UN ÉCOLOGISTE FORTUNÉ
Voici l’édifiante histoire d’un agent public qui a été contractuel perpétuel pendant trente-cinq ans. (Ce qui est interdit par les statuts de la fonction publique.)
Ce septuagénaire habite, avec sa femme et ses enfants, dans une petite rue paisible d’une commune verdoyante proche de Maisons-Laffitte. Sa maison n’est pas moins vaste que celle de ses voisins. Sa barbe de prophète et son dentier sont connus de tout le voisinage. Il occupe ses loisirs à faire du vélo.
Il n’aime pas les promoteurs qui bétonnent partout. Aussi a-t-il créé avec quelques voisins une association de « défense de l’environnement » qui conteste tous les permis de construire et tous les plans d’urbanisme dans le quartier où il habite. Grâce à lui, les tribunaux peuvent annuler de nombreux actes administratifs.
Il prétend être ingénieur, spécialisé en béton armé, et affirme avoir dirigé la construction du barrage de la Rance. Son rôle véritable avait sans doute été plus modeste ; mais le barrage existe réellement.
À l’issue d’un cheminement professionnel non élucidé, une voix intérieure lui avait conseillé, sur le chemin de Damas, d’opter pour une autre activité : il s’était alors spécialisé dans les transports. Il finit par atterrir dans une collectivité territoriale d’Île-de-France : la décentralisation décidée en 1982 avait créé subitement de nombreux emplois dans les communes et les départements. On ne cherchait pas trop à savoir qui était fonctionnaire et qui était contractuel.
Il est affecté sur un poste de cadre, mais la porte de son bureau est verrouillée par trois digicodes ; ce qui prouve bien qu’il n’est qu’un employé de bureau modeste et inoffensif.
Il est souvent absent du bureau : de mystérieuses réunions nécessitent sa collaboration dans un endroit connu de quelques initiés. Il parle breton, ce qui lui permet de traduire en français le contenu de communications téléphoniques interceptées par une officine douteuse liée à la police. Le métier de délateur lui plaît, c’est son caractère. « Il faut bien qu’ils gèrent le système », tel est son slogan préféré.

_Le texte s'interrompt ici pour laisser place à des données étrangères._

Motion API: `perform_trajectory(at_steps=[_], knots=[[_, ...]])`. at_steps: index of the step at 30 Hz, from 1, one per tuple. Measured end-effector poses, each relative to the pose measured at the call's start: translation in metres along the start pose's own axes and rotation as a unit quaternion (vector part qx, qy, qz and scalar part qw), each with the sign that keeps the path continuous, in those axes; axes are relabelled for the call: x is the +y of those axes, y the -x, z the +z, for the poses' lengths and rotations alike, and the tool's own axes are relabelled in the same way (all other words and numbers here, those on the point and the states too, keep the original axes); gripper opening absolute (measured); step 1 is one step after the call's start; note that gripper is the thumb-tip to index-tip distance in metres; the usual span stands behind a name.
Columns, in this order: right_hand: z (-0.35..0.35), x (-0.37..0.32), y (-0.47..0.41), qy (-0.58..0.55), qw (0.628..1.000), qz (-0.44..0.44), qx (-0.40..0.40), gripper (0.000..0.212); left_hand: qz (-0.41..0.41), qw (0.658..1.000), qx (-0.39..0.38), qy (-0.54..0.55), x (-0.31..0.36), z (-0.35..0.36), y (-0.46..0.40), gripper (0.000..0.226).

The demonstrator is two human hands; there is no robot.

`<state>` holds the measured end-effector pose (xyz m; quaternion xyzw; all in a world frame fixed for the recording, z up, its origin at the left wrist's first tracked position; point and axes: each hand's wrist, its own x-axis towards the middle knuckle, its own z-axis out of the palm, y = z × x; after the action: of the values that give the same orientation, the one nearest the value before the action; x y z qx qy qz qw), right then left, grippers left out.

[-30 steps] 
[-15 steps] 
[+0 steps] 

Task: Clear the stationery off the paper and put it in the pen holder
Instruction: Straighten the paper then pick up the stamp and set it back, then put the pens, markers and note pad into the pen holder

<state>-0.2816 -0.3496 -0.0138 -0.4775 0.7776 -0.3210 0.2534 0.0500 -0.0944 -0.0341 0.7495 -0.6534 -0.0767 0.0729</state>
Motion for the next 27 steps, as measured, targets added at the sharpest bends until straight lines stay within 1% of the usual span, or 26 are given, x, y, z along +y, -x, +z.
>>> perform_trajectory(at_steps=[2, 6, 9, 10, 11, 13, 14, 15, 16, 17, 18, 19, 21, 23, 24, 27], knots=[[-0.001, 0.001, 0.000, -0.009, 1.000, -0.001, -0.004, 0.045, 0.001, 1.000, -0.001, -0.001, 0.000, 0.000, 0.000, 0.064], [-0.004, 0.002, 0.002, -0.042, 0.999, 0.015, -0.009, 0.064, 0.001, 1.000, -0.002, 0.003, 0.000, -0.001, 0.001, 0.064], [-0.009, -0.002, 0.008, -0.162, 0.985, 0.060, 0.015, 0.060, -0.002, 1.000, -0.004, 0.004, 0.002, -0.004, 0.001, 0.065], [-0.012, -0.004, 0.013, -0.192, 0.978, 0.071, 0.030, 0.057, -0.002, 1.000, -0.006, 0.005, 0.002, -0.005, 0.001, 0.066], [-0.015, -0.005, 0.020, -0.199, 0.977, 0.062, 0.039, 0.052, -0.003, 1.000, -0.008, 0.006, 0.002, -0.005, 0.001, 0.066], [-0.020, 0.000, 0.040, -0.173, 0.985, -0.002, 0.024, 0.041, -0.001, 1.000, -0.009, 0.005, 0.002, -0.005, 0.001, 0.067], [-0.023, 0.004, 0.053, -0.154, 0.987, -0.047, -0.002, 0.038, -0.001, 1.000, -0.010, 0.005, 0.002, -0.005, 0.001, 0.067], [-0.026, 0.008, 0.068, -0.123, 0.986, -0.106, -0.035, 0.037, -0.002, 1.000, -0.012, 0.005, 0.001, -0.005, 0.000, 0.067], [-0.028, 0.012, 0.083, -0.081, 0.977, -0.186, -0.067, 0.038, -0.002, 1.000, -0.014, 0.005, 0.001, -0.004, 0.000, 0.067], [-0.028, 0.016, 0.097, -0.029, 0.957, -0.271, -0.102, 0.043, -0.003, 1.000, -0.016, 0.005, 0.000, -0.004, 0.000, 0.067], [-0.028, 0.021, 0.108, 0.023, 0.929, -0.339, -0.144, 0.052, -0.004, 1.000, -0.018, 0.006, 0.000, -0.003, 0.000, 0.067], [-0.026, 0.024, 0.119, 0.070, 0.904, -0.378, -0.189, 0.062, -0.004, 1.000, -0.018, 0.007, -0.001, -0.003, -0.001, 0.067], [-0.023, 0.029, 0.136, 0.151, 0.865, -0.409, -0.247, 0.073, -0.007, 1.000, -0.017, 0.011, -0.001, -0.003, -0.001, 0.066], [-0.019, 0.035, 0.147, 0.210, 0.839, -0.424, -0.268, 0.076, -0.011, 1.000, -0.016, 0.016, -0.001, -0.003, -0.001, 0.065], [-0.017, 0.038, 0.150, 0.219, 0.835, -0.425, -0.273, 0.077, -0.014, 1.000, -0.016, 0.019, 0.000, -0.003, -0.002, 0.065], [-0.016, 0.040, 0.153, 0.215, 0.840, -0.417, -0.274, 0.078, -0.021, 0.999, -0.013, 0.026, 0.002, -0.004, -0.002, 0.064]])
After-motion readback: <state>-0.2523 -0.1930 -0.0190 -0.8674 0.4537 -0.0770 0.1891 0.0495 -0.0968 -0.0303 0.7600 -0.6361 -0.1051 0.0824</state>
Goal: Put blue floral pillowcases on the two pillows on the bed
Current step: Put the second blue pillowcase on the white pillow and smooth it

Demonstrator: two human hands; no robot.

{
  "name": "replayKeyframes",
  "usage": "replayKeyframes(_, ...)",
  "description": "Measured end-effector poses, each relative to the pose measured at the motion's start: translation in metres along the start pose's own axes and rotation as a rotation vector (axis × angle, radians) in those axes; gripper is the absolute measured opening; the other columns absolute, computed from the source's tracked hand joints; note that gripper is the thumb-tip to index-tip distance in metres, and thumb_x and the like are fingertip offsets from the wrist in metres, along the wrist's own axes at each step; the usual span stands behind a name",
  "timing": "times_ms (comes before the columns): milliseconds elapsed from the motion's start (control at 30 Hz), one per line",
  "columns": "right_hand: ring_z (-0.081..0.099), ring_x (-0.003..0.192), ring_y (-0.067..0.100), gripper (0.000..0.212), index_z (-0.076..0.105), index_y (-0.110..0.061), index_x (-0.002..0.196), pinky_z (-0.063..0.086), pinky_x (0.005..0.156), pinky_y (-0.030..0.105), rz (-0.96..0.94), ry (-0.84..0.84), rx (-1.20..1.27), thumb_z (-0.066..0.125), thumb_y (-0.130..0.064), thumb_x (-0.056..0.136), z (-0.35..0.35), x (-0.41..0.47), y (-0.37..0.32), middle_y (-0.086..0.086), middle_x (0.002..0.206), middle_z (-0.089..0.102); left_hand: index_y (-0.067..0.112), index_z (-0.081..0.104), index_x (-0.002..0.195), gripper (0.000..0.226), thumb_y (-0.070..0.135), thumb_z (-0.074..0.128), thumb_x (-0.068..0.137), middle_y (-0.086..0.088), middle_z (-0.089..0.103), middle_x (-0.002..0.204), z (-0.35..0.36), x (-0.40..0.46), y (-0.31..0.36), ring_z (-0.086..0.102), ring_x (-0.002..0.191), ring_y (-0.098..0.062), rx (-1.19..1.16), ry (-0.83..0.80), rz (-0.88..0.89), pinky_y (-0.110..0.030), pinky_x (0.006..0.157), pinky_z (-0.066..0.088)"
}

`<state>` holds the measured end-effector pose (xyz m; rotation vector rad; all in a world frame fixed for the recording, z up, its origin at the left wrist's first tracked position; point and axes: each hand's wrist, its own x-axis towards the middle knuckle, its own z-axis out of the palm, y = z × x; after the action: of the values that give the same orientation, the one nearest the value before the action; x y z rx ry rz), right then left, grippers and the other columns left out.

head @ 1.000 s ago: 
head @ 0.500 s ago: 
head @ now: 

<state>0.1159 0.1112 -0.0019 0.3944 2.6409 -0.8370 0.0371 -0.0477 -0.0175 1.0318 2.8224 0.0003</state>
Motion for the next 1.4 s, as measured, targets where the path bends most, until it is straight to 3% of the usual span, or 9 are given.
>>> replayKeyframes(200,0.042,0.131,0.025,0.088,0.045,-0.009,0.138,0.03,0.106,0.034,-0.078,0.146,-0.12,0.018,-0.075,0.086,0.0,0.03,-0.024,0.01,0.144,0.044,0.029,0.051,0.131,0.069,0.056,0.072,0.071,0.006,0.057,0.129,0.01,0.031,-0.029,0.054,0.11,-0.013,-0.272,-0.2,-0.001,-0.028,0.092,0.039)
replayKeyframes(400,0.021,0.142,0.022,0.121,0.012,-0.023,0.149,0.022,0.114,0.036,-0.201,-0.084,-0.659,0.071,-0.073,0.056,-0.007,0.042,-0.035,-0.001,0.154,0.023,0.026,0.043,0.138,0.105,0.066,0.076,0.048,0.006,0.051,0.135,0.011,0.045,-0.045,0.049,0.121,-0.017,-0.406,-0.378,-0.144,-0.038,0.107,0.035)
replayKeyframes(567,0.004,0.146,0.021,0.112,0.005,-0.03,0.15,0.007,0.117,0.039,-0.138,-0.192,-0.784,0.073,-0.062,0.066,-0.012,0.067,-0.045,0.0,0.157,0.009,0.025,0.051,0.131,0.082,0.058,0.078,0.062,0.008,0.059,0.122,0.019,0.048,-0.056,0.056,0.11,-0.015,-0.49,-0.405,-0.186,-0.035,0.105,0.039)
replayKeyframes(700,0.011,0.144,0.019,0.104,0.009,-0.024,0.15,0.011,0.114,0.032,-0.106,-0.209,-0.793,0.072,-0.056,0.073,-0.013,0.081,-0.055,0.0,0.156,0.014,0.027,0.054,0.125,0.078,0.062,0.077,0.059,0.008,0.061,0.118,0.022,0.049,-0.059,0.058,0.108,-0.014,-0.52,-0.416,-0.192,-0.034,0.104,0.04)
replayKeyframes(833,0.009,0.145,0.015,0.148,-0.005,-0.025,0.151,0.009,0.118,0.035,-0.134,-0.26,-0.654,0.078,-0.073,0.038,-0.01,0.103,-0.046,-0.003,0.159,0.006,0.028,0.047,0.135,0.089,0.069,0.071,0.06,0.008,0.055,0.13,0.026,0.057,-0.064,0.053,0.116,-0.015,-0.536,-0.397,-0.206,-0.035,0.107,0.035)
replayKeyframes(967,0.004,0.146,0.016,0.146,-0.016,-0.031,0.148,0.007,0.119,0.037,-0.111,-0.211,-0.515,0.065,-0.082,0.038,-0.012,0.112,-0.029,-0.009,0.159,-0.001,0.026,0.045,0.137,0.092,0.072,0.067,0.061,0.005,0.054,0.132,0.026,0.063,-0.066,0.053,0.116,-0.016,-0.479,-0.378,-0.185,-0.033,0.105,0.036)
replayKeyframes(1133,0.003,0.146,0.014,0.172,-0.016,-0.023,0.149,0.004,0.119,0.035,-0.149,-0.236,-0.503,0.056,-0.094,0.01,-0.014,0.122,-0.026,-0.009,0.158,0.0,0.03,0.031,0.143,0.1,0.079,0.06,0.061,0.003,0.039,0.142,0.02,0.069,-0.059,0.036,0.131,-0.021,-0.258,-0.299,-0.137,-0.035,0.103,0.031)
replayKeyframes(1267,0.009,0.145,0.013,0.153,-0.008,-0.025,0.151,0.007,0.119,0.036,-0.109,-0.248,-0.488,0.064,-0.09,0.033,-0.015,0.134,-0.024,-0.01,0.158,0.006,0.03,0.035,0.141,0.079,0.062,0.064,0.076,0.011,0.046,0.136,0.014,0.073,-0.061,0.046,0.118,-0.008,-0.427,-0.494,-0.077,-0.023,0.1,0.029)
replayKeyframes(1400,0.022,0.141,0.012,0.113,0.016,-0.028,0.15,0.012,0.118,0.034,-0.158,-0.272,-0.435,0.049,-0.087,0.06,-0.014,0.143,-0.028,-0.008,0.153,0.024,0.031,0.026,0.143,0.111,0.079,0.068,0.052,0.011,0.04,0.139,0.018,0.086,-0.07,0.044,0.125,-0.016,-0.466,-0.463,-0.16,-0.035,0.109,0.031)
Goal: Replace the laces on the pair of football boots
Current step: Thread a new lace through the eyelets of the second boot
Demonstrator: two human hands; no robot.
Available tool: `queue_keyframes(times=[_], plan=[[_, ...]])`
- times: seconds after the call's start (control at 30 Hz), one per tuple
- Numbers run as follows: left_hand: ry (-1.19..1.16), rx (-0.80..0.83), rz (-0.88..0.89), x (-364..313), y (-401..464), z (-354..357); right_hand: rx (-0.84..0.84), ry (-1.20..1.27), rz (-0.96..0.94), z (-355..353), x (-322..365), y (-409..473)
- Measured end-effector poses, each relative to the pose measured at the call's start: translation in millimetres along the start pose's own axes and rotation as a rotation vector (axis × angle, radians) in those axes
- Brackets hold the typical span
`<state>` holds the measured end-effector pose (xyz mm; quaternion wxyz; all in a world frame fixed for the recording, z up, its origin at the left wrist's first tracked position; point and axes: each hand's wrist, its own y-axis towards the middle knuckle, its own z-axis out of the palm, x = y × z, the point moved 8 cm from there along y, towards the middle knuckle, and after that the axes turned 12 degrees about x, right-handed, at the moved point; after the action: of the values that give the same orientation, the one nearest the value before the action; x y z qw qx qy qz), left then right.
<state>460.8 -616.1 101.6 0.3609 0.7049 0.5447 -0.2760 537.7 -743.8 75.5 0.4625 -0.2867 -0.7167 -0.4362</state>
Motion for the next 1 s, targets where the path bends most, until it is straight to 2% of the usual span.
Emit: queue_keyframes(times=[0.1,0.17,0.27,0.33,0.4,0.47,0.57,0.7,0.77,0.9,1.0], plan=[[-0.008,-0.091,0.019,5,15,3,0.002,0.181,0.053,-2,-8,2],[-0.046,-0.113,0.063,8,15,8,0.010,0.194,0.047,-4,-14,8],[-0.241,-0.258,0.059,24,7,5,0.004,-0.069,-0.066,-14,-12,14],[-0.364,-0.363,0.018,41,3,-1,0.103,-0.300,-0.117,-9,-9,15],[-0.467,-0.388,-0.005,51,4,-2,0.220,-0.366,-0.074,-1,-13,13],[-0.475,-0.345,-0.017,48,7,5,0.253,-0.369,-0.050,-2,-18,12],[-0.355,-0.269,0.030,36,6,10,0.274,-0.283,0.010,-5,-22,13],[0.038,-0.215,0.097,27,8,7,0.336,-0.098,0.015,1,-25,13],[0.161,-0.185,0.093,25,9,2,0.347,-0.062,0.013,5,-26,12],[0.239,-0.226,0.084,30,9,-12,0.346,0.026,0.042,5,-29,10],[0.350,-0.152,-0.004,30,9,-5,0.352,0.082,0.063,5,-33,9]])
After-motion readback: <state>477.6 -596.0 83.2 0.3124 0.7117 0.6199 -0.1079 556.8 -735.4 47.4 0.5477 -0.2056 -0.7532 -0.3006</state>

Être contractuel perpétuel alors qu’on ne peut être titularisé, pour une raison inconnue, ça rapporte à condition de moucharder : grâce à l’indulgence de son employeur, et à celle de la chambre régionale des comptes, l’ingénieur mystérieux a pu acquérir une gentilhommière cossue dans une commune où les prix sont presque aussi élevés qu’à Paris.
Ses enfants sont scolarisés, bien sûr : ils espionnent leurs camarades de classe, en parlent à leur père, qui fait aussitôt un rapport à son agent traitant.
C’était l’histoire édifiante d’un ingénieur en transports presque comme les autres, adepte de la chasse aux séparatistes dans sa province natale. C’est aussi un thème de méditation pour les citoyens qui se demandent à quoi servent leurs impôts locaux : ils servent à financer les emplois décoratifs des mouchards des services de sécurité.